Nesses dias quando ouço a chave a revoltear na porta, já bem no fim do dia, corro para lhe dar um abraço. Aí a inquietude desaparece.

Sexta-feira, Setembro 05, 2008

Amor e morte

Se pensarmos bem, o maior problema que temos na vida é encontrar alguém e depois agradar-lhe (se não tivermos nenhuma doença terminal ou a coisa parecida, bem entendido).

Claro que, depois de resolvermos esse problema, a vida não passa a ser um mar de rosas, até porque, o ser humano em geral e as mulheres em particular, não conseguem viver uma vida inteira a comer chocolate de leite, têm uma necessidade intrínseca de de vez em quando comer chocolate preto, pois não conseguem passar sem o amargo nos intervalos do doce – mas isso dava matéria para outro (outros?) post.

A questão que se põe é: mas para quê essa procura incessante da solução para O problema?

Quer dizer, ao fim e ao cabo, mais tarde ou mais cedo vamos todos morrer, e portanto, para quê consumir energia e saúde na resolução deste problema, dO problema, se mesmo que o consigamos resolver, um dia isso passa a ser irrelevante?

Parecendo que não é um paradoxo. A não ser que haja algo escondido na recompensa de quem resolve O problema. Será?

Quinta-feira, Setembro 04, 2008

Chocolate preto

Sou de um grande apreciador de chocolate de uma maneira geral. Sou especialmente devotado a um que sendo dito “de leite”, junta também uvas passas e rum – se abrir uma tablete sou incapaz de parar até a devorar por completo.

Não era e acho que ainda não sou admirador especial do dito “chocolate preto”. Contudo, por razões que não interessam por agora dissecar, tenho roído muito chocolate dessa cor mais escura – e confesso que tenho desenvolvido um certo fascínio por tamanha iguaria - adivinho até que qualquer dia passa a encabeçar a minha lista de preferências no que a chocolates diz respeito.

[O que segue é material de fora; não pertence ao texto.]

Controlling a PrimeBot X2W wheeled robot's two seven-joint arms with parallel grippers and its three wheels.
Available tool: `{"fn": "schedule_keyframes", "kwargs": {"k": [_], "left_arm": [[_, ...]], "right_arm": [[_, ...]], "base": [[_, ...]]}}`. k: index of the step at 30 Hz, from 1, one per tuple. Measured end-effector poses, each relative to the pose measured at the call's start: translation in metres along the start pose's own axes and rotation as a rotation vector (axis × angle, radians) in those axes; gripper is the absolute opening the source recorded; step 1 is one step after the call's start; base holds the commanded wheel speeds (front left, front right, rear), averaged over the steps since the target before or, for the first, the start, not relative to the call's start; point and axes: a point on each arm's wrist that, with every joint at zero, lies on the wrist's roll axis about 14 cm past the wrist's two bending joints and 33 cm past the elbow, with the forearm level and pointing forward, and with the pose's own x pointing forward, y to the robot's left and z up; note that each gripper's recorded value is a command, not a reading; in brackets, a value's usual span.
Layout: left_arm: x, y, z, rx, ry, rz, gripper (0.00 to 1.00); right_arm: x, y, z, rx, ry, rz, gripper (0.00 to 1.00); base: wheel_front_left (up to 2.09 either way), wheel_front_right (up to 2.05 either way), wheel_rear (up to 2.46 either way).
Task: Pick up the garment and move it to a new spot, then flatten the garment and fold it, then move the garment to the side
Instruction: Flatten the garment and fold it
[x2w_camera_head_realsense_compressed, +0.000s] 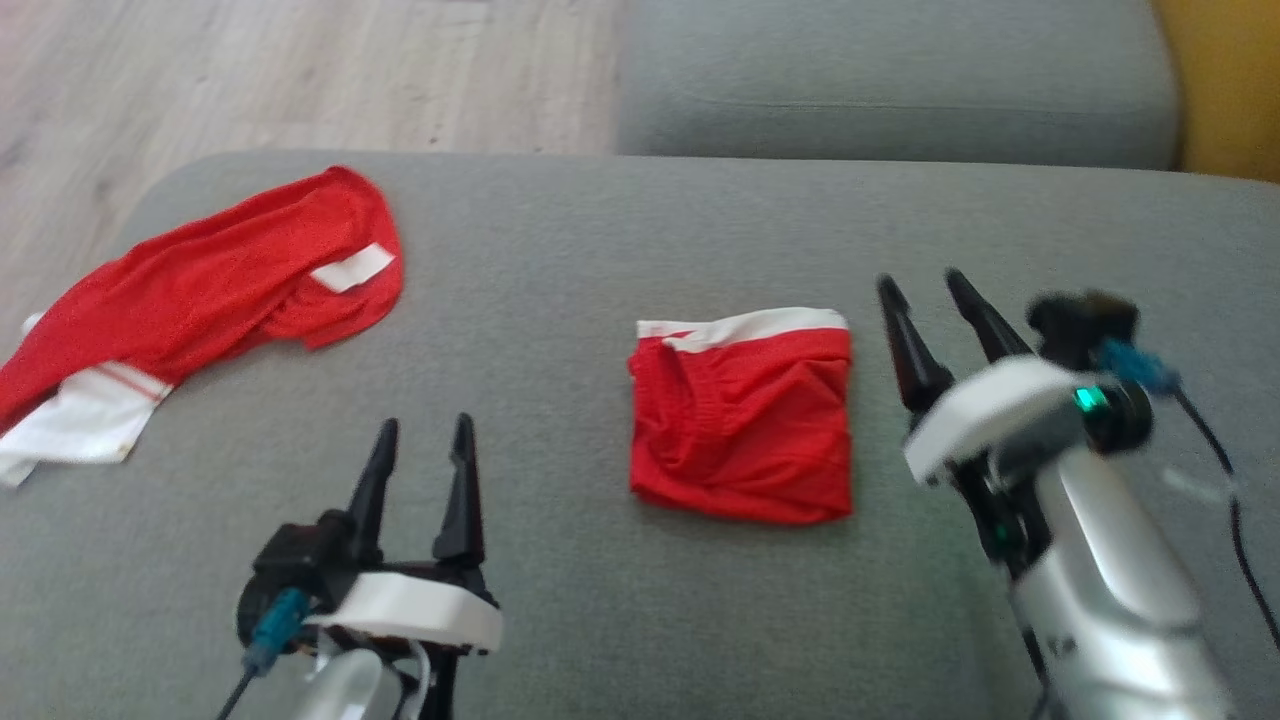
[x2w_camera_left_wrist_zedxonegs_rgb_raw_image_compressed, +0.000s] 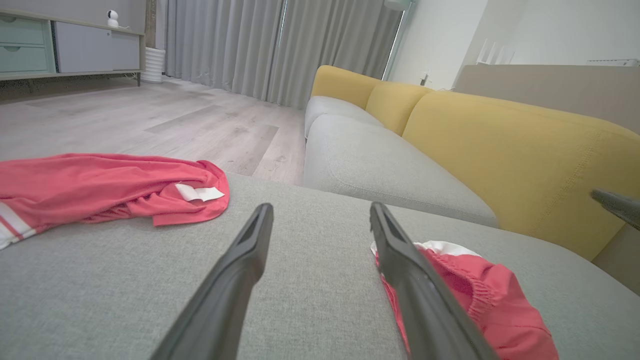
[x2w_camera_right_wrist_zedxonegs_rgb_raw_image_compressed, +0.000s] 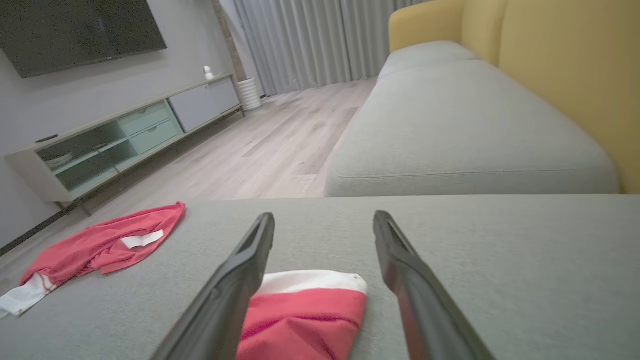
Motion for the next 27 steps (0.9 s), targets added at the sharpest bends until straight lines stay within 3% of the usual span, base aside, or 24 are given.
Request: {"fn": "schedule_keyframes", "kwargs": {"k": [11,27], "left_arm": [[-0.004,0.009,-0.015,-0.001,0.046,0.029,1.00],[-0.029,0.032,-0.034,0.042,0.105,0.095,1.00]], "right_arm": [[-0.073,-0.043,-0.013,-0.082,-0.123,-0.179,1.00],[-0.103,-0.039,-0.038,-0.041,-0.125,-0.204,1.00]], "base": [[0.00,0.00,0.00],[0.00,0.00,0.00]]}}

Dentro dos chocolates em geral são até um bocado estranhas as sensações quando se degusta um chocolate preto: a primeira impressão é de que o cheiro é mais forte, mais selvagem que os demais chocolates; depois quando se dá a primeira trinca vêm sempre a admiração de que sendo o chocolate por defeito doce, o primeiro gosto que fica quando se come chocolate preto é de que este é amargo; ao mastigar-mos e saborear-mos surge então o gosto mais doce, mas diferente, quiçá requintado que este tipo de chocolate nos dá; e finalmente a sensação final que fica é de que sacia mais do que os outros chocolates, e não sendo mais doce, também não é azedo, embora o que me faça voltar a comê-lo é a vontade de tornar a experimentar o amargo misturado com o doce.